Er war fest davon überzeugt, niemals etwas vom Österreichischen Alpenverein zu hören. Er war ja kein gelernter Gastwirt, hatte auch keine Erfahrung im Gastgewerbe vorzuweisen, sondern war ein Computerfachmann mit akademischem Abschluss, also weit überqualifiziert für die Aufgaben eines Hüttenwirts. Dennoch verließ er an diesem schönen Sonntagmorgen das Haus und warf den Umschlag in den nächsten Briefkasten.

***

Am Sonntagnachmittag tauchte Franz Xaver Redlich wieder im Sporthotel „Kugler“ auf, um mit seinem Freund Heinz die Unterredung unter vier Augen fortzusetzen. Die beiden Männer saßen im Büro des Hoteliers und gingen die Bilanzen durch. Hin und wieder stellte Franz Xaver eine Frage, die Kugler wort- und gestenreich beantwortete.

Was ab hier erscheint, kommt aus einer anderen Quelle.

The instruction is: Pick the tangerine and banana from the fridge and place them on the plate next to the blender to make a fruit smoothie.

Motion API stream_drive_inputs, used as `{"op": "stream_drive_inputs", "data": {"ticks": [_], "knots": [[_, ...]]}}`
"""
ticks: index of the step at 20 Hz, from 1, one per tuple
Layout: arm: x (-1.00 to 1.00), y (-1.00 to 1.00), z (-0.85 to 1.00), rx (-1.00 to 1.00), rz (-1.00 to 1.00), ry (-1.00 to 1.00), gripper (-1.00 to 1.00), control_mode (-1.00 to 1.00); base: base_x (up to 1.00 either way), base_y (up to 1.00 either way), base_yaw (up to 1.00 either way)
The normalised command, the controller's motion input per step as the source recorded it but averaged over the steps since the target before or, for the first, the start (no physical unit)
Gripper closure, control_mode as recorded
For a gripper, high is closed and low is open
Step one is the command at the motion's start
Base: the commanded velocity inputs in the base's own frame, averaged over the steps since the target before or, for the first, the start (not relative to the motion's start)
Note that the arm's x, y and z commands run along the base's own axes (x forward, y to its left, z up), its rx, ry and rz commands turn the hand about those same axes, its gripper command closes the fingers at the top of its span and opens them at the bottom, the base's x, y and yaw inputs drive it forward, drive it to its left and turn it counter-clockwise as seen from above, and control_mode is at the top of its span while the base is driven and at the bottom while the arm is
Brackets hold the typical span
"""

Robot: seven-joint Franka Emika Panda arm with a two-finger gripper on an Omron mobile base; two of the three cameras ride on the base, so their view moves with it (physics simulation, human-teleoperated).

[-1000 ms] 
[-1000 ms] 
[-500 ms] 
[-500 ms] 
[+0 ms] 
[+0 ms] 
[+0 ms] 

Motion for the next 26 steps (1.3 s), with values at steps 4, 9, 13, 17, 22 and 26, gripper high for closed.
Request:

„Also gut“, meinte Weinhändler Redlich schließlich. „Ich investiere zwei Millionen Euro in deinen Laden.“

„Du wirst es net bereuen“, versicherte Heinz Kugler.

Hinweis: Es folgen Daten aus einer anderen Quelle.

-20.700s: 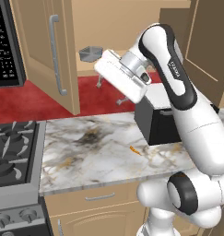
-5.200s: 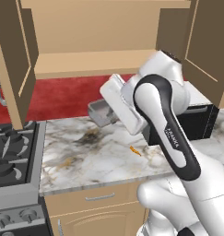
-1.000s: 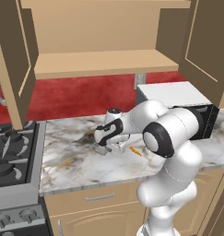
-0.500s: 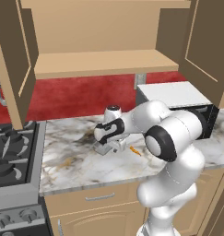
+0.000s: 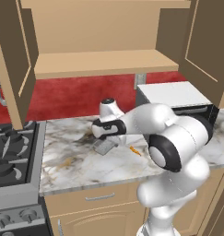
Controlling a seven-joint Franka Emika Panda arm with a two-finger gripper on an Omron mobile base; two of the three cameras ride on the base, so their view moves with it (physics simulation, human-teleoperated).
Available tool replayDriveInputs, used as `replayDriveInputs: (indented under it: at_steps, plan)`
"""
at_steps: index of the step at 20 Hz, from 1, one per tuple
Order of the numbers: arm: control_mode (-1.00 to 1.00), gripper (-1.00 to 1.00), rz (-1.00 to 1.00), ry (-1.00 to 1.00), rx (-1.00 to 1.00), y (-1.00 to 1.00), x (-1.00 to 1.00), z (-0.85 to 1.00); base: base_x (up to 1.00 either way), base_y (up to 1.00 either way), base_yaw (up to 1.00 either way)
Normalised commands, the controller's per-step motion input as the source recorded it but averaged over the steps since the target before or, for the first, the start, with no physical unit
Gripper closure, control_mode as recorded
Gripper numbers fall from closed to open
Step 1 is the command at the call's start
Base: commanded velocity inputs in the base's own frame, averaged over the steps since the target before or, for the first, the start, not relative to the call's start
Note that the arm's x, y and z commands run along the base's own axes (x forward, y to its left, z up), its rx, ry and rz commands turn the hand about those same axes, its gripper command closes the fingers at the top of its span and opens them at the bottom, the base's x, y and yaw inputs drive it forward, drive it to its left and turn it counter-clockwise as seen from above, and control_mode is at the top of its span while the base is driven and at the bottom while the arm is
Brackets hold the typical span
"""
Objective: Retrieve the tupperware from the cabinet, then place the raw meat into the tupperware to avoid contamination.
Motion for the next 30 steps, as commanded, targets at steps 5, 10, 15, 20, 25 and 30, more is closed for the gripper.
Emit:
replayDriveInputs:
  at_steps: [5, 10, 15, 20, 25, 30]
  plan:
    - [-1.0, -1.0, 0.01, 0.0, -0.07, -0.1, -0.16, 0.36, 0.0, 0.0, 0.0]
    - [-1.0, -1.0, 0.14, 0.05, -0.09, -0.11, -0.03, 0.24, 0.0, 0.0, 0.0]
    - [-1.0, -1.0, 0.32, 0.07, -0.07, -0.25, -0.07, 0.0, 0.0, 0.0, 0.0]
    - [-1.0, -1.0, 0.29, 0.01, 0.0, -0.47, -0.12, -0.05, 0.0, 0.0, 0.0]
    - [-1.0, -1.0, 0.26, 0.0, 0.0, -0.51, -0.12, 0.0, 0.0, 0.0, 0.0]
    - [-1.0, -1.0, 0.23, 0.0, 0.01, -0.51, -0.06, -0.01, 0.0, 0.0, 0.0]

„Hast du schon mit Annemarie gesprochen?“

„Ich bin dabei, sie vorzubereiten. Ich kann sie zwar beeinflussen, aber zu nix zwingen. Das Jawort musst du dir schon selbst von ihr holen.“

Der Weinhändler strich sich über seine große rote Nase.

„Wenn sie mich nimmt, hat sie ausgesorgt. Das jedenfalls könntest du durchblicken lassen, wenn du mit ihr redest. Ich möcht net unbedingt auf mein Geld hinweisen, wenn ich ihr den Antrag mach, sonst hält sie mich für einen Angeber.“

„Die Annemarie ist ein kluges Kind, die merkt schon, ob einer lügt oder nicht.“ Kugler seufzte. „Leider ist sie manchmal etwas dickköpfig. Ich weiß net, von wem sie das hat.“

„Von wem wohl?“ Franz Xaver grinste breit. Seine Zähne waren noch in bemerkenswert tadellosem Zustand. Aber das war auch das einzig Positive, was man von seinem Äußeren sagen konnte.

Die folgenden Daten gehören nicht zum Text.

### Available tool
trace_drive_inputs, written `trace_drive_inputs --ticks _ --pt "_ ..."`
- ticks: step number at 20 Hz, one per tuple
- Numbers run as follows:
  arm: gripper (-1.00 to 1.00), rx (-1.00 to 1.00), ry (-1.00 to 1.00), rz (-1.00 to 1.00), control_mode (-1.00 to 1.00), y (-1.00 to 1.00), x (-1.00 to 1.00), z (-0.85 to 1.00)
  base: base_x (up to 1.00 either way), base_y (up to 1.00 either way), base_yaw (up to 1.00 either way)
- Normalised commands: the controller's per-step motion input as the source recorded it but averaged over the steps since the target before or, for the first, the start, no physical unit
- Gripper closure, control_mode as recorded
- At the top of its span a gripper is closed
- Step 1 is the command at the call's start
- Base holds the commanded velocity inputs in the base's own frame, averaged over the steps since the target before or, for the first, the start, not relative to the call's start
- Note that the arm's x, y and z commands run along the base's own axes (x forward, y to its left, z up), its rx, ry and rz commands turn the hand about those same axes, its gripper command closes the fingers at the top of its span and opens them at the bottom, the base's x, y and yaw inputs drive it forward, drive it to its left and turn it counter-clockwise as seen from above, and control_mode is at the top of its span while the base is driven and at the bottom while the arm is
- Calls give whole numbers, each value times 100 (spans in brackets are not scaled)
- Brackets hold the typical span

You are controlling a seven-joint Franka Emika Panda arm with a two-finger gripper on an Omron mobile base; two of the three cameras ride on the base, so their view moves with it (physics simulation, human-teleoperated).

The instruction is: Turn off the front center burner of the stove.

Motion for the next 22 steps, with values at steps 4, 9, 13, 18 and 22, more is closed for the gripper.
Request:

Die beiden Männer waren gleichaltrig, doch Heinz Kugler war wesentlich attraktiver. Er hatte eben eine besondere Ausstrahlung, während Franz Xaver wenig anziehend war. Traurige Tränensäcke hingen schwer unter seinen kleinen Augen. Die Lippen waren spröde und rissig, die rote Nase ein wenig zu groß.

Obwohl ein harter, manchmal sogar erbarmungsloser Geschäftsmann, konnte Redlich gelegentlich auch sehr großzügig sein, wie Heinz Kugler schon einige Male erfahren hatte. Wenn einmal Not am Mann war, das wusste Heinz, konnte er sich felsenfest auf seinen Freund Franz Xaver verlassen.

„Von deiner Annemarie lass ich mich gern um den Finger wickeln. Sie ist wirklich ein hübsches Madel. Hoffentlich bin ich ihr net zu alt. Ich könnt ja ihr Vater sein!“

„Sechzig Jahre, was ist das schon für einen Mann? Außerdem zählen die Jahre nicht. Du weißt doch, man ist so jung, wie man sich fühlt.“

Franz Xaver verschwieg, dass er sich eigentlich auch wie ein Sechzigjähriger fühlte. Die Frauen blickten ihm nicht nach, das war früher schon nicht so gewesen und jetzt erst recht nicht. Nur wenn eine wusste, dass Redlich reich war, dann schaute so manche ihn begehrlich an. Das wollte ihm allerdings überhaupt nicht gefallen.

„Dem Madel hat die Mutter gefehlt. Wenn Elisabeth noch lebte, wäre gewiss manches ganz anders verlaufen.“

Kuglers Frau war schon vorfünfzehn Jahren an Krebs gestorben. Die damals zwölfjährige Tochter hatte sehr lange unter diesem Verlust gelitten.